Thursday, August 14, 2014

This Post Contains Too Much Information

I sometimes get the impression that people expect my life to be more organised than it really is. Some people seem to imagine that in my profession there must be a scheming agent working out a series of five-year plans on my behalf. Or behind my back. The truth is that - like burglary - it's all much more opportunistic than that.

With live work I have a degree of control. With everything else it depends on someone else giving me an opportunity. Offers come and go. You try to apply judgement as to what is and what isn't a good idea. And so on and so on.

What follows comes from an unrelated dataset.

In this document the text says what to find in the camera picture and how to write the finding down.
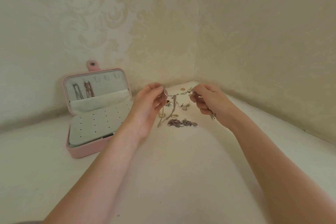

My new book comes out in September. The new series starts in September too. And the tour kicks off at the start of October. That looks like some kind of masterplan is in place, where all the pieces slot together in some kind of perfect storm of mutually beneficial publicity. But it's not. It's a coincidence.

I'd agreed to write the book before the first series was commissioned. I just couldn't start work on it until the series was done and dusted. And the tour was planned before the series had been recommissioned. It's force of circumstances that means they're all coming in to land at the same time, not masterful puppetry on the part of my controllers.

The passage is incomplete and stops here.